For the records below, output each line exactly as it appears, from the first through the line with "Provide the segmentation of the **gripper".

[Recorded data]
- - - -
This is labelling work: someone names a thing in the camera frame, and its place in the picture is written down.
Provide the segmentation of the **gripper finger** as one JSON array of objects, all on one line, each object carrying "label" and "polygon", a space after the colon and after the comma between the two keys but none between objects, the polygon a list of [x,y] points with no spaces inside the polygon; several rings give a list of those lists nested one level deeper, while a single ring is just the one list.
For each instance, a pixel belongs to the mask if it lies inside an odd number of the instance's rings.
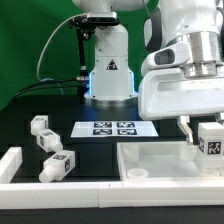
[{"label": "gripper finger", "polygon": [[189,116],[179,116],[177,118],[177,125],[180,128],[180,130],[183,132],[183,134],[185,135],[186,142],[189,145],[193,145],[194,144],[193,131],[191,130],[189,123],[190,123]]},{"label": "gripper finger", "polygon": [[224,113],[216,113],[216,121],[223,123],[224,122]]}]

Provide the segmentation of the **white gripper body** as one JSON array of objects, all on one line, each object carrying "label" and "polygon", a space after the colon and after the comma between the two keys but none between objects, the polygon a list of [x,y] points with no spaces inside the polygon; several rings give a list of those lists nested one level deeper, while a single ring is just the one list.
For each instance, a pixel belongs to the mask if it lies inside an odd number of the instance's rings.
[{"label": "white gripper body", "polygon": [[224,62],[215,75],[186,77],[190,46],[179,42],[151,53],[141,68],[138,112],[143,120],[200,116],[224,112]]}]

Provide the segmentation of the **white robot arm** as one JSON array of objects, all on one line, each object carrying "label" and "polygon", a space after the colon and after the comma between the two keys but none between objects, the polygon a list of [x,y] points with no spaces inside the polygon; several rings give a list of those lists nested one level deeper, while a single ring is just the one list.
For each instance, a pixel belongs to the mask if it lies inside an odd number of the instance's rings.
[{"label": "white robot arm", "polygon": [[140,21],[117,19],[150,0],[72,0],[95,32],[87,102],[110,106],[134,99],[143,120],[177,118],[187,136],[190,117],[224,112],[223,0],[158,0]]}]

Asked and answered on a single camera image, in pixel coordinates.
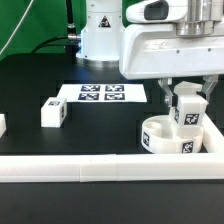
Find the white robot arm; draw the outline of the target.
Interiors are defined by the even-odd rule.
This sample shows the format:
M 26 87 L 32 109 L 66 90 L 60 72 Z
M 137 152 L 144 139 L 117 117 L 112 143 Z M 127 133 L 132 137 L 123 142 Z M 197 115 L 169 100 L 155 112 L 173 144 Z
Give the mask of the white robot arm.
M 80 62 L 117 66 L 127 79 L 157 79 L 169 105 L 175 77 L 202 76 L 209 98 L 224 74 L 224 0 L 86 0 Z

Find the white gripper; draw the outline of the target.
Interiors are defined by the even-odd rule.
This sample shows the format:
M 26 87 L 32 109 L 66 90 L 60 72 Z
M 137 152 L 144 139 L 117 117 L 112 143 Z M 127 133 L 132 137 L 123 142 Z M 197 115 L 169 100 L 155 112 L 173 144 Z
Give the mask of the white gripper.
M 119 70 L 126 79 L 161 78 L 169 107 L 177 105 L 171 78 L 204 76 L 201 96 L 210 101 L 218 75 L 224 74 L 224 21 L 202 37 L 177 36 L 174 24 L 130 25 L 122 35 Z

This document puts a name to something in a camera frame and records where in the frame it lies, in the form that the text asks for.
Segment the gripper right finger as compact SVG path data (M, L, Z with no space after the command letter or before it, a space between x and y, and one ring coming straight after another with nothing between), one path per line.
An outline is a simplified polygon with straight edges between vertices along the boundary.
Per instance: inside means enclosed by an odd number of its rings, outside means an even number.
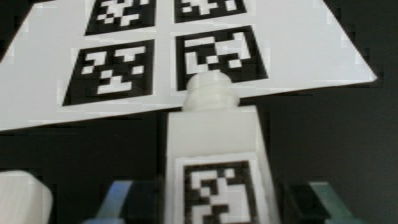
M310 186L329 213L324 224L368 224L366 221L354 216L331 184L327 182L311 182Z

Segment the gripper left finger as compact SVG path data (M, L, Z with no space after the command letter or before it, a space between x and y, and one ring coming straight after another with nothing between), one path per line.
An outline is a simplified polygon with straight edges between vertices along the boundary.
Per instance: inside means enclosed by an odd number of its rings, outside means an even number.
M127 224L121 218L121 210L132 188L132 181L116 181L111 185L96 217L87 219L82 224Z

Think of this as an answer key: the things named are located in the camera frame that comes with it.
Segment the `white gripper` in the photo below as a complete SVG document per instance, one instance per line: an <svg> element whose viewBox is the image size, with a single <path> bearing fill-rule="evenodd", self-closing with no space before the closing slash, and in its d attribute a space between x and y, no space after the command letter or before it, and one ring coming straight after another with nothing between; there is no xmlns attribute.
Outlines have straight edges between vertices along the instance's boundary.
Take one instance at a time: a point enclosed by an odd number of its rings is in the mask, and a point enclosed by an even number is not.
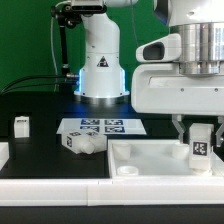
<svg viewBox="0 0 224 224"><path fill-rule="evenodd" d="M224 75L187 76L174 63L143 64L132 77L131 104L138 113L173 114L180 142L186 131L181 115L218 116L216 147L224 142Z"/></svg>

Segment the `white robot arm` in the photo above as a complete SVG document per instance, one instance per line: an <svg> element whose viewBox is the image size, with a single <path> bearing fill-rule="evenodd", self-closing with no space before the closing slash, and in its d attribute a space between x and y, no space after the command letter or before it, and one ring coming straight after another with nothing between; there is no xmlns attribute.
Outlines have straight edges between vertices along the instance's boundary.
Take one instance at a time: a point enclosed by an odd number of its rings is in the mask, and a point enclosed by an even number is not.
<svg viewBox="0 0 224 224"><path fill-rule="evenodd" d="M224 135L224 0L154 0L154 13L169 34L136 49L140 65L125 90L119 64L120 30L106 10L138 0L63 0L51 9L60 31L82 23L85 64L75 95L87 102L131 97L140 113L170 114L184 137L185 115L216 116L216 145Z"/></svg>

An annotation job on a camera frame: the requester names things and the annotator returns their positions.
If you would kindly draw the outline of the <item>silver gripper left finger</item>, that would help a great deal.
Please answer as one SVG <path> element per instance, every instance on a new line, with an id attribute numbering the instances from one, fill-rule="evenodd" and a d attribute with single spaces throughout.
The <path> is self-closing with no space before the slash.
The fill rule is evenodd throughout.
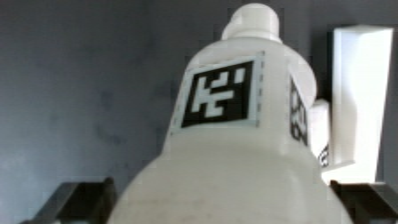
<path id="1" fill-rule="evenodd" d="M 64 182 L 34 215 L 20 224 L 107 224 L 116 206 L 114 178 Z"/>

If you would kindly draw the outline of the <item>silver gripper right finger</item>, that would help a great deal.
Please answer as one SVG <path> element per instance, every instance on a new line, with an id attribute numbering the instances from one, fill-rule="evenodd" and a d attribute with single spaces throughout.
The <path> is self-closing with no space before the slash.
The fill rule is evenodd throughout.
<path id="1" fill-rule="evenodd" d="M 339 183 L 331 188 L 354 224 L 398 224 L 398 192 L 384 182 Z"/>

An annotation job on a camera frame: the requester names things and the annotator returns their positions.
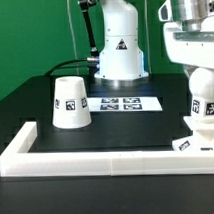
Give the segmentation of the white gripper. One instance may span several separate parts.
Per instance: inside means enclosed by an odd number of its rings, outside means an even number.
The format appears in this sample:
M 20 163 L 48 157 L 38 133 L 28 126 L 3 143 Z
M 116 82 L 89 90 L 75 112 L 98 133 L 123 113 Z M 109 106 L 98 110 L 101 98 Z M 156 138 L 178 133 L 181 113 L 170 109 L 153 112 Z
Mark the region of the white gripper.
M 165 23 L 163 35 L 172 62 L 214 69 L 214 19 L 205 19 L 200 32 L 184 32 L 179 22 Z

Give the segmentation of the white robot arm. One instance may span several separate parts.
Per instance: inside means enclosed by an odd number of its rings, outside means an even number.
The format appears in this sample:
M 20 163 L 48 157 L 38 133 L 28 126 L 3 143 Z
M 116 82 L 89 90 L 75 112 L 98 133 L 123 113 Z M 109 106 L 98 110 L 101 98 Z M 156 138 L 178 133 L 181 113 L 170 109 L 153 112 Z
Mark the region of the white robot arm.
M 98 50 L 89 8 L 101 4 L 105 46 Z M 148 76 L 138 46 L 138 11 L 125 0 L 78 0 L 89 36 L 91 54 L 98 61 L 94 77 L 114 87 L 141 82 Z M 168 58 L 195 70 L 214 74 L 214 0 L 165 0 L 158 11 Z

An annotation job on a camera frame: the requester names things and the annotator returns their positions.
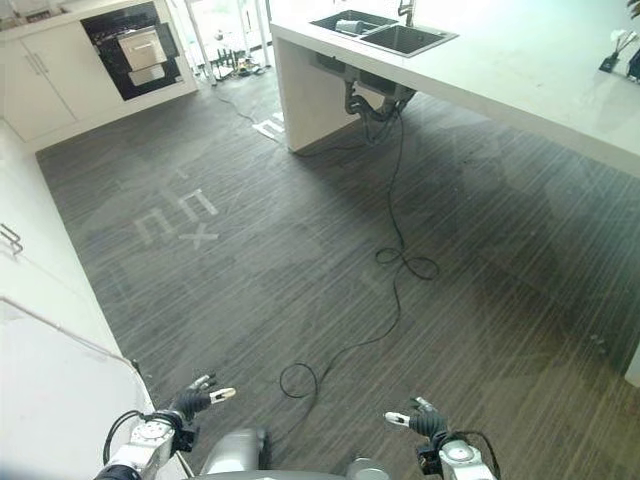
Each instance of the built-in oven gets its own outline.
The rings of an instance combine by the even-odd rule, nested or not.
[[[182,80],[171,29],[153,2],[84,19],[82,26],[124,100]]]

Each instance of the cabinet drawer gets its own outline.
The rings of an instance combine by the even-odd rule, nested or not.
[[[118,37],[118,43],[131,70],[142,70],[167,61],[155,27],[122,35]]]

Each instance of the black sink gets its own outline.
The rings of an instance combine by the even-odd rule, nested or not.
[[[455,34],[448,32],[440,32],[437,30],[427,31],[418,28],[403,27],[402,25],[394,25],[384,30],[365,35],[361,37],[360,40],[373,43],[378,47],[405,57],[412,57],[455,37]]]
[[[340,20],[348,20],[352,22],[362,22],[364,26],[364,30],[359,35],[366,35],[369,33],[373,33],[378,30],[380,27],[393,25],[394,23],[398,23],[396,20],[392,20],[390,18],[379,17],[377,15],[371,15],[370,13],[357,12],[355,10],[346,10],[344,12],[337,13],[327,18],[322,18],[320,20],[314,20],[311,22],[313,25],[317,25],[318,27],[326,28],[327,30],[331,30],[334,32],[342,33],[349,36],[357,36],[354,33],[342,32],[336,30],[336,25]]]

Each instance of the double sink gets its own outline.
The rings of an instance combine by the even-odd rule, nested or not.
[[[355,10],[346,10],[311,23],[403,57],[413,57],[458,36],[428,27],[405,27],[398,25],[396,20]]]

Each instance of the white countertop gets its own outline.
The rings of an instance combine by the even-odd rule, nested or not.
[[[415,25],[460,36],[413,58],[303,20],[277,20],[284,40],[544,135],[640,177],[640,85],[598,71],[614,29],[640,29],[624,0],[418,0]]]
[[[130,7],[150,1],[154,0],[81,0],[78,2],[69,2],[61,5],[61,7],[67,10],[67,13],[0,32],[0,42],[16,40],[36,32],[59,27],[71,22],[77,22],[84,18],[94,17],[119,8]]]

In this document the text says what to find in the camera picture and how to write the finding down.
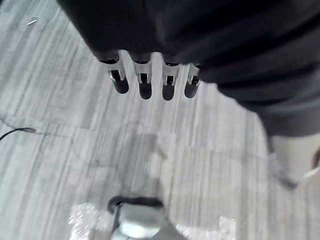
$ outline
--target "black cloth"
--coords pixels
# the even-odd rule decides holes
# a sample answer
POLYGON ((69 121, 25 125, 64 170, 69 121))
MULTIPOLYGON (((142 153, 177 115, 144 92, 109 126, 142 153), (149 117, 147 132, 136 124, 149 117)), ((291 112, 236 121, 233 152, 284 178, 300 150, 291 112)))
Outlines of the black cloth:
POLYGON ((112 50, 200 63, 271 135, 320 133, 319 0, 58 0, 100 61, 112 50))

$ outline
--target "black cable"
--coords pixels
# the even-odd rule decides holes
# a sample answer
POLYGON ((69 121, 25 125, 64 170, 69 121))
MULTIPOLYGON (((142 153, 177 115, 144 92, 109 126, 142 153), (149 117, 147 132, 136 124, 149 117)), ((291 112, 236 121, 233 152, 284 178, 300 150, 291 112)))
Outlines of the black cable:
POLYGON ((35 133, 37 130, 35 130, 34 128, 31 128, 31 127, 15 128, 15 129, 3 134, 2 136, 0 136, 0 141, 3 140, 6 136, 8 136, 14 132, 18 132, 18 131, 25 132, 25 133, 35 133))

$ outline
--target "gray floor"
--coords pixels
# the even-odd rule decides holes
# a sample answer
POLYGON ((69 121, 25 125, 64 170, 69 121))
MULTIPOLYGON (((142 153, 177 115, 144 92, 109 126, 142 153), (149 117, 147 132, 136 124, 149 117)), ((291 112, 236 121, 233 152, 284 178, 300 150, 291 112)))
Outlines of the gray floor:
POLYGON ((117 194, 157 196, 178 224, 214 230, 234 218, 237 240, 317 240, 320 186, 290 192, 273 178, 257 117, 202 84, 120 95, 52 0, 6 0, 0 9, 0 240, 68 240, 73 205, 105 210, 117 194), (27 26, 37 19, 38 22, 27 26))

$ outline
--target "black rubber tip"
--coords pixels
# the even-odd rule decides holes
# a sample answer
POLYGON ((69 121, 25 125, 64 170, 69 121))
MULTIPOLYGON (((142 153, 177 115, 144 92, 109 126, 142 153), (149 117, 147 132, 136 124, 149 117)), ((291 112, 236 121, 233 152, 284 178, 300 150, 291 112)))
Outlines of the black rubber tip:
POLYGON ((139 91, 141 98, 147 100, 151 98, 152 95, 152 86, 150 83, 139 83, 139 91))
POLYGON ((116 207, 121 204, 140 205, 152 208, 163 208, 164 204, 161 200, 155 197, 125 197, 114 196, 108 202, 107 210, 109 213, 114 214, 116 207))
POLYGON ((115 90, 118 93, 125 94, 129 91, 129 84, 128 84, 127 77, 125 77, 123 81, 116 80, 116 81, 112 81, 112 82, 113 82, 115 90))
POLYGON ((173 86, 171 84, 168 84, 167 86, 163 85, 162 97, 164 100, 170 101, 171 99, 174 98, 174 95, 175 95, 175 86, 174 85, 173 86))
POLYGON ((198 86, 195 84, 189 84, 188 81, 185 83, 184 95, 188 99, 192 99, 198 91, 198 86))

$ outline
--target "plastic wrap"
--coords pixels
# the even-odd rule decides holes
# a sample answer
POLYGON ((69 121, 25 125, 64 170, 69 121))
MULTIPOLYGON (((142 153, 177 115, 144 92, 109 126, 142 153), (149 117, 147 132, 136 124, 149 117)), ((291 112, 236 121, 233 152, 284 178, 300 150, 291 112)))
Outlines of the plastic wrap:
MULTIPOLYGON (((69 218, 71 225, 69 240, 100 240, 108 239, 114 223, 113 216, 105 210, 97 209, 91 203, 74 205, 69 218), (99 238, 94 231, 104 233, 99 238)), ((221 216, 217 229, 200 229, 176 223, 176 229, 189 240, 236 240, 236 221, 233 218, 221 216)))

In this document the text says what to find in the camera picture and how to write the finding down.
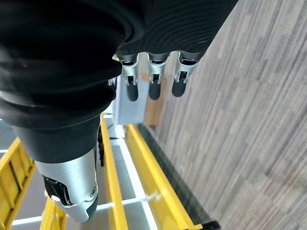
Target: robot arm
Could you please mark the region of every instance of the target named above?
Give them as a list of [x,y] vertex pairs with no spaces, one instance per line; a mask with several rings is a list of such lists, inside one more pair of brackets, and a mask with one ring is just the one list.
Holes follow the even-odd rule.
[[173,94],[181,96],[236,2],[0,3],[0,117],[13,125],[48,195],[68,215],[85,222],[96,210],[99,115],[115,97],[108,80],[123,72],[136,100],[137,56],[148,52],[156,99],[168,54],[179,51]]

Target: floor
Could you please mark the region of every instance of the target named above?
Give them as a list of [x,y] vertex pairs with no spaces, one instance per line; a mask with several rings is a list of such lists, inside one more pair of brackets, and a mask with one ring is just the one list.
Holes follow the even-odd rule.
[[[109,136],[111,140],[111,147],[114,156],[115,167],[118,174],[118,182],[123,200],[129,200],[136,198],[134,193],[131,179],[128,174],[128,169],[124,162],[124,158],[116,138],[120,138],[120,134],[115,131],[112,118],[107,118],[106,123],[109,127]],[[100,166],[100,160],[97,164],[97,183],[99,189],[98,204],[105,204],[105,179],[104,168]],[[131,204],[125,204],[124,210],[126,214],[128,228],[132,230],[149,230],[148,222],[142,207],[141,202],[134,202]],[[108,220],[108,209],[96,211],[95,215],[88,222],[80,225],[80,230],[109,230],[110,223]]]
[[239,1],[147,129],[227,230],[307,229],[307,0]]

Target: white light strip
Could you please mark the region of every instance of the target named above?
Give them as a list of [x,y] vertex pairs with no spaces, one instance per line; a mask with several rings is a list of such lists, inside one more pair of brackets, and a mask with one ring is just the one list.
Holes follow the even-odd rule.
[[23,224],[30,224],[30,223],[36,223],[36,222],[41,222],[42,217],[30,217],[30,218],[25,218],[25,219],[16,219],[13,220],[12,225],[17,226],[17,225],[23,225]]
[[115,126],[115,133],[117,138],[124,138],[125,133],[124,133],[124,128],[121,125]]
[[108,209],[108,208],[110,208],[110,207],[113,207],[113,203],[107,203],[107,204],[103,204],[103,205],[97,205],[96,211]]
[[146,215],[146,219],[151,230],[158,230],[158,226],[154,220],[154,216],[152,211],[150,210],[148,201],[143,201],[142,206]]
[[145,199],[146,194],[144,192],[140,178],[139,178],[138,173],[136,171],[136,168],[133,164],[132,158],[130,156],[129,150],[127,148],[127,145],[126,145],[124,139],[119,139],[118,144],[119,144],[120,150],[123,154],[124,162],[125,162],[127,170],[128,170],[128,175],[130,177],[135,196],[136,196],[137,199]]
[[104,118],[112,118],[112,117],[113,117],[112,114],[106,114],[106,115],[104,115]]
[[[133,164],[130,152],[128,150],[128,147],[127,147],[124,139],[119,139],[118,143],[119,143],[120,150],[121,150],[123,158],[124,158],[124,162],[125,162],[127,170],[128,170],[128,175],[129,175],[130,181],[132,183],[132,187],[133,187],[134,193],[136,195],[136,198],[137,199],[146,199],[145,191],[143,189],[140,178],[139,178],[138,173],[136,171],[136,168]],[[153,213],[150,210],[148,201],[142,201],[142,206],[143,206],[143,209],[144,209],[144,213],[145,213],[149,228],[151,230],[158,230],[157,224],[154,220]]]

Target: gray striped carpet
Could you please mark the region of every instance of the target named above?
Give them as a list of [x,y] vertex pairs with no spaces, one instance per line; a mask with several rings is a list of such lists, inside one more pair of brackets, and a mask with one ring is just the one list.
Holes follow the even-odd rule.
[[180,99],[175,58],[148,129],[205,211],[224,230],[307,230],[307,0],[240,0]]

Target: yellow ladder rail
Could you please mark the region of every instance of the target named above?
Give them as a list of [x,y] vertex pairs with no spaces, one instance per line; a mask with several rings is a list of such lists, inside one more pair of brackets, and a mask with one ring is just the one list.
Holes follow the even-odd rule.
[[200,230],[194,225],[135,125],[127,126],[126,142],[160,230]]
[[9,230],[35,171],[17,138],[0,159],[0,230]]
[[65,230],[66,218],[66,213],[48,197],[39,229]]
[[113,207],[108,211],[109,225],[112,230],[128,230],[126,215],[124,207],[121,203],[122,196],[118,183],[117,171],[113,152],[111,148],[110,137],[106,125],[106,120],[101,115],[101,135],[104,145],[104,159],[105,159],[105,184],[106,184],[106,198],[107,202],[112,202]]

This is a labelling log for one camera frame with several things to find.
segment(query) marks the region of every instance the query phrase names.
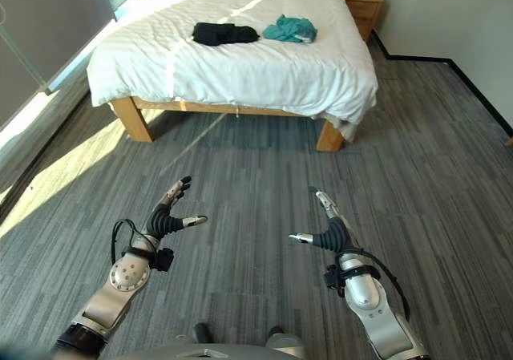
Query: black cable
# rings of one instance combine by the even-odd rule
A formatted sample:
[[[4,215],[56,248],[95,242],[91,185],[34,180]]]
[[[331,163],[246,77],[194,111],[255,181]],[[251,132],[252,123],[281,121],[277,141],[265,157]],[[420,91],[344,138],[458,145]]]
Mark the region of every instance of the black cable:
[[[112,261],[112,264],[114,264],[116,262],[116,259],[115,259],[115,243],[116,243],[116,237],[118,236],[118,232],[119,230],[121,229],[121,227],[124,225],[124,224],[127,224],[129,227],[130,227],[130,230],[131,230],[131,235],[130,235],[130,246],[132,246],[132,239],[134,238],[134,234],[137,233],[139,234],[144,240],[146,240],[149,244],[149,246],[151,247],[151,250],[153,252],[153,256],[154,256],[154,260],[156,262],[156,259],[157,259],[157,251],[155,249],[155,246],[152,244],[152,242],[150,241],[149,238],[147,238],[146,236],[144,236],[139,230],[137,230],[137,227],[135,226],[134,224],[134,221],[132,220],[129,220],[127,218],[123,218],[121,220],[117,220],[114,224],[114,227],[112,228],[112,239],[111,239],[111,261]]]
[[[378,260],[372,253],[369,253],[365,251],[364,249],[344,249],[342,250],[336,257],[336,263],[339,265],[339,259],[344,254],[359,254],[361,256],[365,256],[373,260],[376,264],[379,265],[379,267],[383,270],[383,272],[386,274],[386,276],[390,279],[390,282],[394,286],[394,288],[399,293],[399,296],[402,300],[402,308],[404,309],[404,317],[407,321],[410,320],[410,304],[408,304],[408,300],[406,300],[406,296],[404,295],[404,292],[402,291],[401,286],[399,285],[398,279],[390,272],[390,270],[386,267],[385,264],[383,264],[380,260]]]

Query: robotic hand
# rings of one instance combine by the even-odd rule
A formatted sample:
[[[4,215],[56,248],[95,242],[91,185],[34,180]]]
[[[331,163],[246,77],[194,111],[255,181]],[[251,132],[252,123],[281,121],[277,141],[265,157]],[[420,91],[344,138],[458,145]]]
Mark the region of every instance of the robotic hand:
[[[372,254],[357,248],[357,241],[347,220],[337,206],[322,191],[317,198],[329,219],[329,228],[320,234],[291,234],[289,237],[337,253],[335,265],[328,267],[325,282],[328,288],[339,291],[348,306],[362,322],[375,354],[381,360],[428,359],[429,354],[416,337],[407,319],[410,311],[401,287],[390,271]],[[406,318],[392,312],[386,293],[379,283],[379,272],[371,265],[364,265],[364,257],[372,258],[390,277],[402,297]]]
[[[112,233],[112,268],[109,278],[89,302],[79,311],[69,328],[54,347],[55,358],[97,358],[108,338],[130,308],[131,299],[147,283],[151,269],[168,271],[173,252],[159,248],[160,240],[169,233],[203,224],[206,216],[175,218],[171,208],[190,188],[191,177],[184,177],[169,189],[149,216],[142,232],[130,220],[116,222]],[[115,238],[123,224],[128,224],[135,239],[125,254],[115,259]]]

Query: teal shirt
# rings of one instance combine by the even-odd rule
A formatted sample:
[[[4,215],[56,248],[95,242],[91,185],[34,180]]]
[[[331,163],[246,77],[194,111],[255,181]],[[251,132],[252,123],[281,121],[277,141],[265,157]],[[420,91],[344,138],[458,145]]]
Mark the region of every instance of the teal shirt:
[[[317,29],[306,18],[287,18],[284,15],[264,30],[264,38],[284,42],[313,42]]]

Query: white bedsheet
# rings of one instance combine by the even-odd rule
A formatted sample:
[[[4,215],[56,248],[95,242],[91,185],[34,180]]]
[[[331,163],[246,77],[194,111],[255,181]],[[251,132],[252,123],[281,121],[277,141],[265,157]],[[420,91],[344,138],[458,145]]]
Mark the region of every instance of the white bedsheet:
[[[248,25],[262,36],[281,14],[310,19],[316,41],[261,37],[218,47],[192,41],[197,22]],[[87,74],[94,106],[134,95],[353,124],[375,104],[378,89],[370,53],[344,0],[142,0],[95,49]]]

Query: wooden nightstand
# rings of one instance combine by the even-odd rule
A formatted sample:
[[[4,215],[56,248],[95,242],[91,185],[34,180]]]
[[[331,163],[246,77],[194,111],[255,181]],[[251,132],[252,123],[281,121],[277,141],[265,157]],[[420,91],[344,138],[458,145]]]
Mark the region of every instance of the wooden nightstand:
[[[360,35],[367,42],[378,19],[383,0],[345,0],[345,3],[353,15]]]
- - - -
### TASK RESULT
This is labelling work: someone names a thing in the camera frame, and its place in the picture is written down.
Provide the segmentation of the **gripper finger** as one JSON array of objects, all on one line, each object carrying "label" and "polygon", a space after the colon and after the comma between the two keys but none between objects, the polygon a list of [x,y] points with no spaces inside the polygon; several rings give a list of those lists nested one level deeper, while a single ring is just the one list.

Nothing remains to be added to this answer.